About this task:
Find the line containing "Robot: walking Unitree" in the records below. Copy exactly that line and each one after it, ending at the line containing "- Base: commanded", and nothing more.

Provided data:
====

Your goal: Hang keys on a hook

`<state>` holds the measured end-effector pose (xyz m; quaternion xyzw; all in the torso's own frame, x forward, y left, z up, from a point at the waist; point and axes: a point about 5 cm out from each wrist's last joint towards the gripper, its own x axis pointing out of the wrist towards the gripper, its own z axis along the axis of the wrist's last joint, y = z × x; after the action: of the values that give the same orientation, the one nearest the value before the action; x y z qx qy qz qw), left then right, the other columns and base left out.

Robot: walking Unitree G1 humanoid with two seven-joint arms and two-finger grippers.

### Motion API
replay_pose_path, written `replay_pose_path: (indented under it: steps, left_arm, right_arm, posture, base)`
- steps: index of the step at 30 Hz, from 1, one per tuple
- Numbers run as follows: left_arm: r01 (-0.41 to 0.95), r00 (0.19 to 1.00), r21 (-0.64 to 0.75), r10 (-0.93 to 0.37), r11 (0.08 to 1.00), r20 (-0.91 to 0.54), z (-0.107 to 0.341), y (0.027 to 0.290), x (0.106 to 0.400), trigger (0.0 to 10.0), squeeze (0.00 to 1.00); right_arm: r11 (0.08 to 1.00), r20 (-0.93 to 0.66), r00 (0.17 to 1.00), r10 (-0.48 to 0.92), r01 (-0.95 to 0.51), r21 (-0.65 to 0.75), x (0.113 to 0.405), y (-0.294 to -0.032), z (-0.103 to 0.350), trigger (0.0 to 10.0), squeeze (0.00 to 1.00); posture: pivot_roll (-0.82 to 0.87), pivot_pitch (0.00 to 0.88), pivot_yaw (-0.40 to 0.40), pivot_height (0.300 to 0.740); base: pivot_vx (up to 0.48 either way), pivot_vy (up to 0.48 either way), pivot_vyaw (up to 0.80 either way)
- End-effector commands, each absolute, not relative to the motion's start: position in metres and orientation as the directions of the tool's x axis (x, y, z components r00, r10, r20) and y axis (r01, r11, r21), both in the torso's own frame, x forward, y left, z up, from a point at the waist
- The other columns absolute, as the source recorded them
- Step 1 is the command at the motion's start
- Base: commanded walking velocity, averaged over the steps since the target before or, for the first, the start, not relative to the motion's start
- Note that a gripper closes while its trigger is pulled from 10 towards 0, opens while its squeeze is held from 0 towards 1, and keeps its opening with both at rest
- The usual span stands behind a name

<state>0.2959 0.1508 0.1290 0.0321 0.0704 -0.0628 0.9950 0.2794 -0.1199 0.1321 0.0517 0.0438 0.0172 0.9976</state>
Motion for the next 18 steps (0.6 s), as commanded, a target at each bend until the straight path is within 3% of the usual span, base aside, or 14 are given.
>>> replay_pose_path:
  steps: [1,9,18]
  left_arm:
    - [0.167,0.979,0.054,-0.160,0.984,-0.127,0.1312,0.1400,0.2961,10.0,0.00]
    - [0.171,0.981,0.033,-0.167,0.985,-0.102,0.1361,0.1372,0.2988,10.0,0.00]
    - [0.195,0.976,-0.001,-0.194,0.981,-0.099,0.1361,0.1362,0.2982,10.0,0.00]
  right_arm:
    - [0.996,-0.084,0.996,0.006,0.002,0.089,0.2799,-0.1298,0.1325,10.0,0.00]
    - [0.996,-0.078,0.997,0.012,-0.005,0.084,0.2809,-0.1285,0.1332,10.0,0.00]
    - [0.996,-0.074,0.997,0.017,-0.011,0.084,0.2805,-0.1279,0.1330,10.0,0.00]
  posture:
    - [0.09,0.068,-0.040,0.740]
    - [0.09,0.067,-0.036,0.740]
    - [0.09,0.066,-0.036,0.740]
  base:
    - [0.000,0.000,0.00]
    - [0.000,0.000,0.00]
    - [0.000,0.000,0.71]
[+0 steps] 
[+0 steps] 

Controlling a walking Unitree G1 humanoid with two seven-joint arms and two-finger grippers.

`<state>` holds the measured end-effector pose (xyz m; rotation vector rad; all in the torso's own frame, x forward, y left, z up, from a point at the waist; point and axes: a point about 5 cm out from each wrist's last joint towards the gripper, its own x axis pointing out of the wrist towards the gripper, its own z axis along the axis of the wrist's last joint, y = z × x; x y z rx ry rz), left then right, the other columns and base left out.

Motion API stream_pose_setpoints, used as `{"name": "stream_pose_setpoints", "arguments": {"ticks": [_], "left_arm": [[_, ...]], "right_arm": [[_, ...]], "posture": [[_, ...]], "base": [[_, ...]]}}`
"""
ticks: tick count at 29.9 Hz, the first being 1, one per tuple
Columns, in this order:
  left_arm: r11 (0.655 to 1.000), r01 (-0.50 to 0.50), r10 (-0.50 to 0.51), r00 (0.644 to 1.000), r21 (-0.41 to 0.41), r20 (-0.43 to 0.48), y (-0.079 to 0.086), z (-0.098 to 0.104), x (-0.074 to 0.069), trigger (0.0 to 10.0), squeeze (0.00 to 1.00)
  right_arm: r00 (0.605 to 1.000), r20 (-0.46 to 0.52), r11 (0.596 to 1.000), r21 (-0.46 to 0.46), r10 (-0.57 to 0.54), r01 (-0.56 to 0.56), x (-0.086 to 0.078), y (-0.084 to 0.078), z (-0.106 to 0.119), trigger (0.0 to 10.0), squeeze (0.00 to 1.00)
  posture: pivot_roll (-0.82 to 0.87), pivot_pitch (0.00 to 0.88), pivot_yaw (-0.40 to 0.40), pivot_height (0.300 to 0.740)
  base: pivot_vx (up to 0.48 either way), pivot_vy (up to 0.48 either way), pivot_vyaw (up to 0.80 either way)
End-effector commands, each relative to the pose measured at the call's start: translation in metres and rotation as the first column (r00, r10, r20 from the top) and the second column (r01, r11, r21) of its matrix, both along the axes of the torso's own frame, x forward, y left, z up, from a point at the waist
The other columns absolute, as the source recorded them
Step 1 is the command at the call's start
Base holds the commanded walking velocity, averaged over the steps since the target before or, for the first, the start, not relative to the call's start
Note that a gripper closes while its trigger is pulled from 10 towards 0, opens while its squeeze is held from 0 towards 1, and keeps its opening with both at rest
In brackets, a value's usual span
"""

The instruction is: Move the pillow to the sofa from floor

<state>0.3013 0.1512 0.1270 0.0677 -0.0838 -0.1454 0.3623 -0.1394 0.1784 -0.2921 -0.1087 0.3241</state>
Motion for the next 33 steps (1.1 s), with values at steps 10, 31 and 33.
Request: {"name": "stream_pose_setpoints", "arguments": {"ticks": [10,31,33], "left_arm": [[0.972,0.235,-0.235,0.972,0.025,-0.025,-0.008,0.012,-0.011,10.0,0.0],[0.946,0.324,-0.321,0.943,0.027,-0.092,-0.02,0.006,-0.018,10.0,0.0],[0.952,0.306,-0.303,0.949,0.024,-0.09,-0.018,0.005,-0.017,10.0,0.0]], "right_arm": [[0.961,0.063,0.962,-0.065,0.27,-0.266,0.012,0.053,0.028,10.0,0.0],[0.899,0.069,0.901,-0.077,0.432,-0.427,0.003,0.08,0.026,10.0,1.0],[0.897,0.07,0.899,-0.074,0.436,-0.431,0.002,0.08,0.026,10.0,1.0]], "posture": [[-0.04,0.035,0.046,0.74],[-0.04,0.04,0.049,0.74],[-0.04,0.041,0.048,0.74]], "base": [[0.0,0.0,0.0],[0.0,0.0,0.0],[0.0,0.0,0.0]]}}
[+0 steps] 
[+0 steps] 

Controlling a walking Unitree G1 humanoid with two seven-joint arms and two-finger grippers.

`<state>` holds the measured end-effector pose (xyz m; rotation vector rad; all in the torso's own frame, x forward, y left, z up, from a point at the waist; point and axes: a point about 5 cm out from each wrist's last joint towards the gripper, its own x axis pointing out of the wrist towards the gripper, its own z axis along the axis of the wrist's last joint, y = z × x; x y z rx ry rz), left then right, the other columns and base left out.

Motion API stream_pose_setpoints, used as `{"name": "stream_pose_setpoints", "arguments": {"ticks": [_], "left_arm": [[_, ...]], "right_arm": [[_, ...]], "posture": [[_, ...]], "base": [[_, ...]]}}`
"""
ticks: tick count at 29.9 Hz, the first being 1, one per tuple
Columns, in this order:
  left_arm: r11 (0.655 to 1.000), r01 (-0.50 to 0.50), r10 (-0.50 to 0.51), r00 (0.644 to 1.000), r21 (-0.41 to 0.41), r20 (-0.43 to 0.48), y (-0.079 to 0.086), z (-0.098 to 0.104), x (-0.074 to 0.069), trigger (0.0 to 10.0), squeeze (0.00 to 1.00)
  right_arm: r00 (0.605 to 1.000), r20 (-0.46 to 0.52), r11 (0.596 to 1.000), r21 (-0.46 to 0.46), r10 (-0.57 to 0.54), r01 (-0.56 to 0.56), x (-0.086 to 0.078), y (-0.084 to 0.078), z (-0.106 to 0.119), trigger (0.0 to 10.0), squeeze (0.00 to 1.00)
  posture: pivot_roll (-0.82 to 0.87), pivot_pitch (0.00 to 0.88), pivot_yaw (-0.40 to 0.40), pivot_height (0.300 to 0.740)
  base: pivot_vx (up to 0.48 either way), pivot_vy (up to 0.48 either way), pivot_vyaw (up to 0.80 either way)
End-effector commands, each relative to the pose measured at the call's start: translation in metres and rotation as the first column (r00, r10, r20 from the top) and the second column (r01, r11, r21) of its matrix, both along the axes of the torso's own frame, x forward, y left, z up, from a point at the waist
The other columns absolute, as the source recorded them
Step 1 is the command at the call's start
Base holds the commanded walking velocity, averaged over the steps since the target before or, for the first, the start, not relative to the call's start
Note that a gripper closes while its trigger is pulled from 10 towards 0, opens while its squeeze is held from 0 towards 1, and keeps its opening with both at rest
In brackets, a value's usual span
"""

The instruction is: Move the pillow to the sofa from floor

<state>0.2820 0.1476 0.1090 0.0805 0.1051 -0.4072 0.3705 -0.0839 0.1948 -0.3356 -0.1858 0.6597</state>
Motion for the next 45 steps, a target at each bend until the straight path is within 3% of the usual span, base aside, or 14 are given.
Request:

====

Completed task:
Robot: walking Unitree G1 humanoid with two seven-joint arms and two-finger grippers.

### Motion API
replay_pose_path, written `replay_pose_path: (indented under it: steps, left_arm, right_arm, posture, base)`
- steps: index of the step at 30 Hz, from 1, one per tuple
- Numbers run as follows: left_arm: r01 (-0.41 to 0.95), r00 (0.19 to 1.00), r21 (-0.64 to 0.75), r10 (-0.93 to 0.37), r11 (0.08 to 1.00), r20 (-0.91 to 0.54), z (-0.107 to 0.341), y (0.027 to 0.290), x (0.106 to 0.400), trigger (0.0 to 10.0), squeeze (0.00 to 1.00); right_arm: r11 (0.08 to 1.00), r20 (-0.93 to 0.66), r00 (0.17 to 1.00), r10 (-0.48 to 0.92), r01 (-0.95 to 0.51), r21 (-0.65 to 0.75), x (0.113 to 0.405), y (-0.294 to -0.032), z (-0.103 to 0.350), trigger (0.0 to 10.0), squeeze (0.00 to 1.00); posture: pivot_roll (-0.82 to 0.87), pivot_pitch (0.00 to 0.88), pivot_yaw (-0.40 to 0.40), pivot_height (0.300 to 0.740); base: pivot_vx (up to 0.48 either way), pivot_vy (up to 0.48 either way), pivot_vyaw (up to 0.80 either way)
- End-effector commands, each absolute, not relative to the motion's start: position in metres and orientation as the directions of the tool's x axis (x, y, z components r00, r10, r20) and y axis (r01, r11, r21), both in the torso's own frame, x forward, y left, z up, from a point at the waist
- The other columns absolute, as the source recorded them
- Step 1 is the command at the motion's start
- Base: commanded walking velocity, averaged over the steps since the target before or, for the first, the start, not relative to the motion's start

That wraps up the answer.